Our Little Dog Kanu

On December 23rd, 1992, our little dog Kanu left the body. My students and I, especially Ranjana, were all plunged into a sea of grief. Ranjana’s affection for Kanu and Kanu’s affection for her can only be imagined and never be described. I had such a hard time giving her the message about Kanu’s death. It took me a very, very long time to prepare myself to give her the news. With greatest difficulty I consoled her. I thought that she would be happy if Kanu took a human incarnation instead of going back to the animal world. I thought I would speak to the Supreme to grant him a human incarnation, but she cried and said, “No, I don’t want my Kanu to have the same type of experiences that we are seeing in human life — insecurity, jealousy and all undivine qualities. I want him to remain in the soul’s world.”

At that moment my mother’s soul came. My mother said, “Don’t worry. You know how much affection and love I have for your Ranjana. I will do it for her. I will keep your Kanu with me.” With boundless affection and fondness she came and took the little soul.

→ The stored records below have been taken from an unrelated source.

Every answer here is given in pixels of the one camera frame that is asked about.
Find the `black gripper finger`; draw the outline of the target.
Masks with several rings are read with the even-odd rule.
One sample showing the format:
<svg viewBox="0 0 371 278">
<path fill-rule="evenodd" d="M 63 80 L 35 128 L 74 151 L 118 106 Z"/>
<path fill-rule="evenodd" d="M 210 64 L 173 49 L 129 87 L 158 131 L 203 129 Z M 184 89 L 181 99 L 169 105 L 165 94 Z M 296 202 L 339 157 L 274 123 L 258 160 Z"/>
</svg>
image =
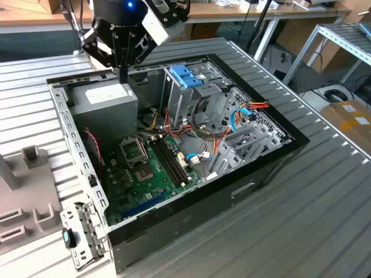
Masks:
<svg viewBox="0 0 371 278">
<path fill-rule="evenodd" d="M 145 33 L 141 38 L 133 32 L 130 33 L 123 58 L 123 83 L 128 82 L 128 69 L 142 63 L 156 46 L 156 42 L 148 33 Z"/>
<path fill-rule="evenodd" d="M 100 43 L 94 29 L 91 28 L 85 35 L 82 35 L 82 49 L 93 59 L 106 68 L 112 68 L 117 76 L 118 82 L 123 83 L 123 71 L 120 57 L 115 51 L 104 43 Z"/>
</svg>

In the soul’s world Kanu looks quite different from his last days on earth. He is no longer sick. In size now he is three times as big and ten times as restless. He has so much life-energy. At first my mother used a blue leash to make sure that he did not run away. After some time, she did not have to use the leash anymore. He has become very devoted to my mother and to the other members of my family who are in the soul’s world. My mother has got a really priceless possession.

Whenever my mother’s soul comes to visit me, she brings Kanu, and I see him lying on the couch or on my lap exactly the way he used to do while he was with us.

We shall all die one day, but the sweet memories of our dear ones will make our minds pure, our hearts beautiful and our lives divine.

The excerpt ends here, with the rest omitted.